Our lab result is somewhere around 0.6. So if the string is 30cm the rod should be around 18cm.

 

[JoAuSc]

Correct me if I'm wrong, but here's the problem as I see it:

We have a pendulum consisting of a massless string and a mass m attached to the string. Let theta be the angle of the pendulum as measured from the bottom. The pendulum is released at $$\theta = -90$$ (degrees), and if there were no friction or other complicating factors it would oscillate between theta = +90 and -90.

We have a rod that sticks out so that at $$\theta = 0$$ the string (of length N) is split into two, where the upper portion is of length M and the lower portion is of length N-M. At the moment the pendulum string hits the rod, this pendulum of length N magically transforms into a pendulum of length N-M. (At this point let's let L = M - N.) The tangential velocity is the same for the bottoms of the N-pendulum and the L-pendulum, but at this moment we change our reference point for angular momentum from the pivot of the N-pendulum to the rod, the pivot of the L-pendulum.
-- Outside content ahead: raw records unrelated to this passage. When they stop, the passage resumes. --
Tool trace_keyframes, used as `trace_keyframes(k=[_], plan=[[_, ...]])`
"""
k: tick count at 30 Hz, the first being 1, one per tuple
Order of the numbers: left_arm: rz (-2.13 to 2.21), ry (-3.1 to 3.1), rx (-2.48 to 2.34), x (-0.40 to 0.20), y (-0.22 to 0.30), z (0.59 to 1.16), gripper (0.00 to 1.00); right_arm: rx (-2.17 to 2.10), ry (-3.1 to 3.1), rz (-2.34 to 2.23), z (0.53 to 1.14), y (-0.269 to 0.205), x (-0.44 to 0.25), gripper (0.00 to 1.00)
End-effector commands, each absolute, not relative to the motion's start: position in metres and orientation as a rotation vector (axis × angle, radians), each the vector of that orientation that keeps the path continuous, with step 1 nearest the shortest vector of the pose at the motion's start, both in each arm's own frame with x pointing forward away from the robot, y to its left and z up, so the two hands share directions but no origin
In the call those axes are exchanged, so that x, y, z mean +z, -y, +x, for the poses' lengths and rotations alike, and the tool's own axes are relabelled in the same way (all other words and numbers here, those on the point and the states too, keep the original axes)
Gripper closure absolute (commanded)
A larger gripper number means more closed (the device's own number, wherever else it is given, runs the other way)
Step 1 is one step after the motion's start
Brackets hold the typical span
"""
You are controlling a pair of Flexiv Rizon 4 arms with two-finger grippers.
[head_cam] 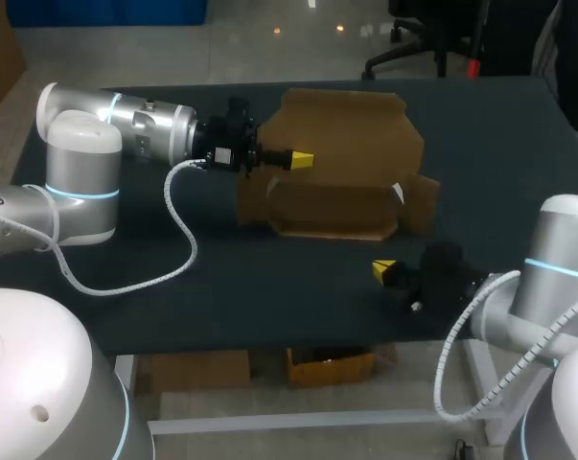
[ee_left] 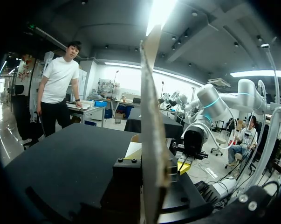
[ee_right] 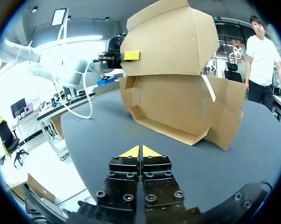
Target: Assemble the packaging by folding the flat box into shape, placing the metal phone stand inside, and closing the box properly
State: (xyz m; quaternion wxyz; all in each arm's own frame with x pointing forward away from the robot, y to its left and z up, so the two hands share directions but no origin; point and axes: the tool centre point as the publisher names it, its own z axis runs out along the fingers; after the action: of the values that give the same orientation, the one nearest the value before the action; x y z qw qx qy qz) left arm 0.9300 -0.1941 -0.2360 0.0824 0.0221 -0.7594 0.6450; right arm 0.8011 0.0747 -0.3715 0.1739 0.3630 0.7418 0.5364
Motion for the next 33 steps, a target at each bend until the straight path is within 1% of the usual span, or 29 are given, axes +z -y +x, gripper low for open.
trace_keyframes(k=[1, 12, 13, 16, 20, 27, 33], plan=[[0.065, 2.268, 1.925, -0.238, 0.195, 0.93, 1.0, 1.565, -2.121, 0.999, 0.772, -0.033, -0.356, 1.0], [0.065, 2.268, 1.925, -0.238, 0.195, 0.93, 1.0, 1.532, -2.188, 0.947, 0.773, -0.007, -0.35, 0.82], [0.065, 2.268, 1.925, -0.238, 0.195, 0.93, 1.0, 1.527, -2.193, 0.942, 0.774, -0.005, -0.349, 0.78], [0.065, 2.268, 1.925, -0.238, 0.195, 0.93, 1.0, 1.521, -2.205, 0.917, 0.776, 0.004, -0.347, 0.73], [0.065, 2.268, 1.925, -0.238, 0.195, 0.93, 1.0, 1.526, -2.242, 0.87, 0.783, 0.013, -0.345, 0.7], [0.065, 2.268, 1.925, -0.238, 0.195, 0.93, 1.0, 1.51, -2.299, 0.823, 0.799, 0.024, -0.346, 0.6], [0.065, 2.268, 1.925, -0.238, 0.195, 0.93, 1.0, 1.5, -2.332, 0.793, 0.81, 0.032, -0.346, 0.56]])
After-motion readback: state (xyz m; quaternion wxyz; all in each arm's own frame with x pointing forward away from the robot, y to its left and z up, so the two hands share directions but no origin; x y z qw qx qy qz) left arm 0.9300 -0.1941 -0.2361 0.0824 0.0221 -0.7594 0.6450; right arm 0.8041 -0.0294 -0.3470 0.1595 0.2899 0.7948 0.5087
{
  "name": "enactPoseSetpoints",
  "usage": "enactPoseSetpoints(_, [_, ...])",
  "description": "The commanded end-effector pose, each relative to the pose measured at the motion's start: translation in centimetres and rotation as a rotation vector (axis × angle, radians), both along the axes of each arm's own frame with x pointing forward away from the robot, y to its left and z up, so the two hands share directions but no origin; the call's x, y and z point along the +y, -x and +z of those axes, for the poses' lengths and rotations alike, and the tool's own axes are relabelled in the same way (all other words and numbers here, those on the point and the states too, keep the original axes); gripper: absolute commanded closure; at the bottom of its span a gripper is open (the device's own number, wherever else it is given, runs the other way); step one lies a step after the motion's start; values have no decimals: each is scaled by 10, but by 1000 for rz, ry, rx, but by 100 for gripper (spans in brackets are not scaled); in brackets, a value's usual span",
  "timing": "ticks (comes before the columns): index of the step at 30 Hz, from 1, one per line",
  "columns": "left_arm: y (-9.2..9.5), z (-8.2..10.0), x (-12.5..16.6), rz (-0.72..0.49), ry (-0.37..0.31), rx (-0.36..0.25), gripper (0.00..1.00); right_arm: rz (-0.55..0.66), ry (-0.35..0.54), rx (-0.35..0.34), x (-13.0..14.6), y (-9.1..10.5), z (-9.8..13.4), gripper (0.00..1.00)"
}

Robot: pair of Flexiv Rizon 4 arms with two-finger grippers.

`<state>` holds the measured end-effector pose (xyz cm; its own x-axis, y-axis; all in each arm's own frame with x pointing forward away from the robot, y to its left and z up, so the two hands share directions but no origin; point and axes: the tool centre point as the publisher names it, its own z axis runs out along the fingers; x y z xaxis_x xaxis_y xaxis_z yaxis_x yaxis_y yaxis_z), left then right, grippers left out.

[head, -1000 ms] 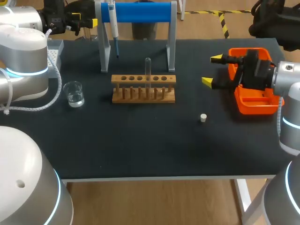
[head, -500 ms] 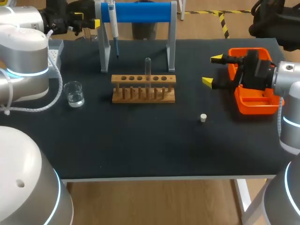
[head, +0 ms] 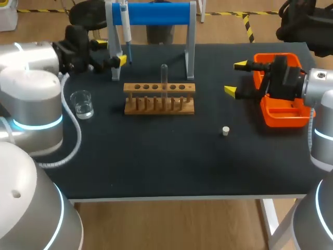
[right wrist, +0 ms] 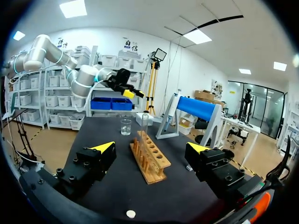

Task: Invert the test tube, pick up the pipette, mount the tip to pipette, aspirate from beaker and dispense into the tube, eject the tip, return the pipette, and cap with the stopper.

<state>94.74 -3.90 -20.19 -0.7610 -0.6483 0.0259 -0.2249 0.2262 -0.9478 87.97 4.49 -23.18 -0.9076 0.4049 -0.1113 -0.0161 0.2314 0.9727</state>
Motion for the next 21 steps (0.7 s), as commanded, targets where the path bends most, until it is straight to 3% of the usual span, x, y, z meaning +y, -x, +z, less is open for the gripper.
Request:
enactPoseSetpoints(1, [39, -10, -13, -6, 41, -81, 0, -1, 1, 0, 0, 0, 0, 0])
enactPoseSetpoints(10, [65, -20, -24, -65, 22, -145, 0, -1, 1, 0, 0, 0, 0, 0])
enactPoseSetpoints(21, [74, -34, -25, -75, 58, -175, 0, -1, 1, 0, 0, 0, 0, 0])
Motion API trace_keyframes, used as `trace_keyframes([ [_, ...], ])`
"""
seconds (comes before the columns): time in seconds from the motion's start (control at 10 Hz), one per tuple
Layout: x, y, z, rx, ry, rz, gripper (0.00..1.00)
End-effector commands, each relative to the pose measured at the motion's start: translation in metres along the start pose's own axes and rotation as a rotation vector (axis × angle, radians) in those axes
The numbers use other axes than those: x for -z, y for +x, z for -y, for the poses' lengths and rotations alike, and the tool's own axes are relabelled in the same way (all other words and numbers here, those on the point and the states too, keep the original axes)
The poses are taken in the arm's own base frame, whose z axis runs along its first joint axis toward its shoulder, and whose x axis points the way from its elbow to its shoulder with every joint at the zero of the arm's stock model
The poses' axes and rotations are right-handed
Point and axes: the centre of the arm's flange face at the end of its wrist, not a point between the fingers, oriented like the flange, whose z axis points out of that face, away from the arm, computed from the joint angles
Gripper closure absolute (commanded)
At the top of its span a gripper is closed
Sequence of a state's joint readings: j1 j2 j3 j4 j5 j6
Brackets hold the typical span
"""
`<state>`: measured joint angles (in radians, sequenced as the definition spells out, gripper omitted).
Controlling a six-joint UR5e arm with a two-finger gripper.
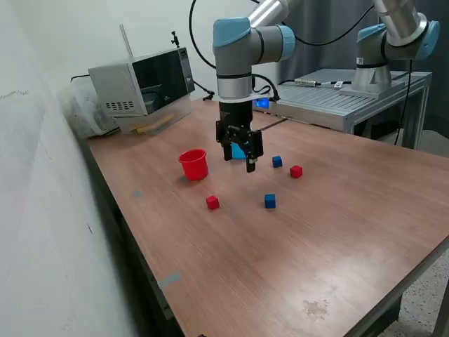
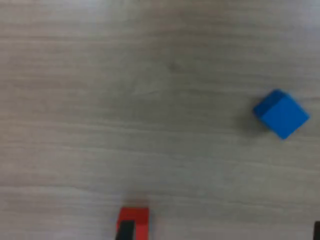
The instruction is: Place red objects in the red bin, and blue objects in the blue bin.
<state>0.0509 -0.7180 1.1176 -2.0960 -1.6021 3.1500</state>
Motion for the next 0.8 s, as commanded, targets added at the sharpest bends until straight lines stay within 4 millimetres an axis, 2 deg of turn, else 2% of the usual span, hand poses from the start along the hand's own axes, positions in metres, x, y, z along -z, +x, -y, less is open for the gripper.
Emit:
trace_keyframes([
  [0.0,-0.022,-0.01,-0.025,-0.026,-0.02,0.007,0.0],
  [0.3,-0.062,-0.008,-0.031,-0.038,-0.002,0.007,0.0],
  [0.6,-0.092,-0.017,-0.033,-0.049,0.016,0.01,0.0],
  [0.7,-0.097,-0.02,-0.036,-0.053,0.014,0.014,0.0],
])
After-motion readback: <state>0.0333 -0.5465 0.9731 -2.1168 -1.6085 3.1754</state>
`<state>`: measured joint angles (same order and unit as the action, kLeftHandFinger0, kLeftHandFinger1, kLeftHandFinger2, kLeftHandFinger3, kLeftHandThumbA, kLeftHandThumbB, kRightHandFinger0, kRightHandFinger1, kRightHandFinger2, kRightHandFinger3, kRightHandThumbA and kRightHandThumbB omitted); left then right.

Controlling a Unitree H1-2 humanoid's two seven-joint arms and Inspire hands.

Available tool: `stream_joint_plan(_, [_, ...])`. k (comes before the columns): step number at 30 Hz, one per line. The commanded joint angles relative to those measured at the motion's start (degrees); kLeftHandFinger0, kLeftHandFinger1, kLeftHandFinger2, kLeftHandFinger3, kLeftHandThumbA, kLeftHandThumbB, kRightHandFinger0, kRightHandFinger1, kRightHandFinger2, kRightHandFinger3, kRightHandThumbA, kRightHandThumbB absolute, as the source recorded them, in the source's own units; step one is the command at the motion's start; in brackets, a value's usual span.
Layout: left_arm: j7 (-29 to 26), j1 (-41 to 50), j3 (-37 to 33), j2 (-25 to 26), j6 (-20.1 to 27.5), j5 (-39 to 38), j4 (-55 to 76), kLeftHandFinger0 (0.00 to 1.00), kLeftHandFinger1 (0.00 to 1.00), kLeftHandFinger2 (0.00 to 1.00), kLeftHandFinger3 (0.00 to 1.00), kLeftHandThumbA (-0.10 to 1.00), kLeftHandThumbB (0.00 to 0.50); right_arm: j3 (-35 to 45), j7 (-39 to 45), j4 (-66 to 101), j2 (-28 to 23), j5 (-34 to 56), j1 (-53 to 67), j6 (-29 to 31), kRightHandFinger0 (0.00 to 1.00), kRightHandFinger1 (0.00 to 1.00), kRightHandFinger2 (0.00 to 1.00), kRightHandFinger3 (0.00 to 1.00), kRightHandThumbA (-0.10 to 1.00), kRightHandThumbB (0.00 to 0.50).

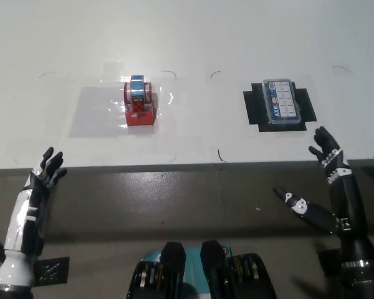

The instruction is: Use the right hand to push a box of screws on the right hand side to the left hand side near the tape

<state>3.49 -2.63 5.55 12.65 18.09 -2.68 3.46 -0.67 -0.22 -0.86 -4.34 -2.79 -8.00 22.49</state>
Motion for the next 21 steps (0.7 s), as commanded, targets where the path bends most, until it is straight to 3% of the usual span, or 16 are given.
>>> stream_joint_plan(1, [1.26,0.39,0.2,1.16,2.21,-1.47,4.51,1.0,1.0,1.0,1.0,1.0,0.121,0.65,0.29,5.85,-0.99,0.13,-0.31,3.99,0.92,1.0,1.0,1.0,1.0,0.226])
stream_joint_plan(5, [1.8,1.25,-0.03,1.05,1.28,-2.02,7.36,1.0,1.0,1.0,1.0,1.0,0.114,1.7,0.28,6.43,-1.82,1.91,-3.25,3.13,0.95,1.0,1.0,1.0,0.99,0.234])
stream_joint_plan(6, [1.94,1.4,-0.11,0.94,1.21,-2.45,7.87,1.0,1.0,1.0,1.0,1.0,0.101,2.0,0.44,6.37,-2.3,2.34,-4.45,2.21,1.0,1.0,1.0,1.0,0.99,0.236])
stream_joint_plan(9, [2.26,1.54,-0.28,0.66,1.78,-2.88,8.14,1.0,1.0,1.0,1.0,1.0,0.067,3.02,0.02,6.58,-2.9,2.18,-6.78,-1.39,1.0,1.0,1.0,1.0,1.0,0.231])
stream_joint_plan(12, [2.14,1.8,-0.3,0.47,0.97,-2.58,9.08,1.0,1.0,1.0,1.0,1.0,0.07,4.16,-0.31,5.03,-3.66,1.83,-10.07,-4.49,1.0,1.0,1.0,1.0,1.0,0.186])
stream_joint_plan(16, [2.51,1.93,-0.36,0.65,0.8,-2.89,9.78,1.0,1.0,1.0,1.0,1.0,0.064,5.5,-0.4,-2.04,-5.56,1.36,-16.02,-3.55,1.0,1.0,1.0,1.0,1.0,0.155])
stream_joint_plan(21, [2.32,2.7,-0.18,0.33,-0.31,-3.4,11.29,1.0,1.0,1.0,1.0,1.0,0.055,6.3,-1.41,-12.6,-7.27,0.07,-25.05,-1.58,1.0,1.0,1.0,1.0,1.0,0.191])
Thus, the two angular velocities are different, since the pivot has changed and since it'd be sensible to measure angular momenta from the pivot. Specifically,

$$\omega_{N} = \frac {v_y}{N}$$
and
$$\omega_{L} = \frac {v_y}{L}$$

where $$\omega_{N}$$ is the angular velocity at $$\theta_{N} = 0$$, $$\omega_{L}$$ is the angular velocity at $$\theta_{L} = 0$$, and $$v_y$$ is the tangential velocity at $$\theta_{N} = 0$$ and at $$\theta_{L} = 0$$. (The tangential velocity is the horizontal velocity of the mass at the bottom of the pendulum, which happens to be the same for both pendulums since one pendulum ends when another begins.)

So, to summarize, a big pendulum turns into a small pendulum, and the angular velocities are related to the tangential velocity as shown above. The tangential velocity can be calculated from conservation of energy.

That was the easy part. The next part is beyond high school physics:

Let $$f(x)$$ be a function. $$\frac {df(x)}{dx}$$ is its derivative. If we know f(x), we can find df/dx, and if we know that df/dx = g(x), we can find f(x) from g(x); this is basic calculus. For example, if f(x) = x^2, we can find df/dx = 2x, and if g(x) = e^x, then we integrate both sides of
$$\frac {df(x)}{dx} = g(x)$$
to get
$$f(x) = \int g(x)dx + C = e^x + C$$
where C is a constant of integration.

What's more complicated are equations like
$$\frac {df(x)}{dx} = f(x)$$
where f(x) is unknown. Equations dealing with derivatives where we have to solve for a function are called "differential equations", and they're central to physics. If we drop a ball from height y_o, we have the following differential equation

$$\frac {d^2 y}{dt^2} = -g$$

with the following initial values

$$y(t=0) = y_o, \frac {dy(t=0)}{dt} = v_o$$

and the corresponding solution

$$y(t) = y_o + v_o t -1/2 g t^2$$

This is just about the simplest example of a differential equation you can find. For a spring, we have
$$y'' = -Cy$$
where C is some constant, and where y'' means the second derivative of y. The solutions are sinusoidal oscillations.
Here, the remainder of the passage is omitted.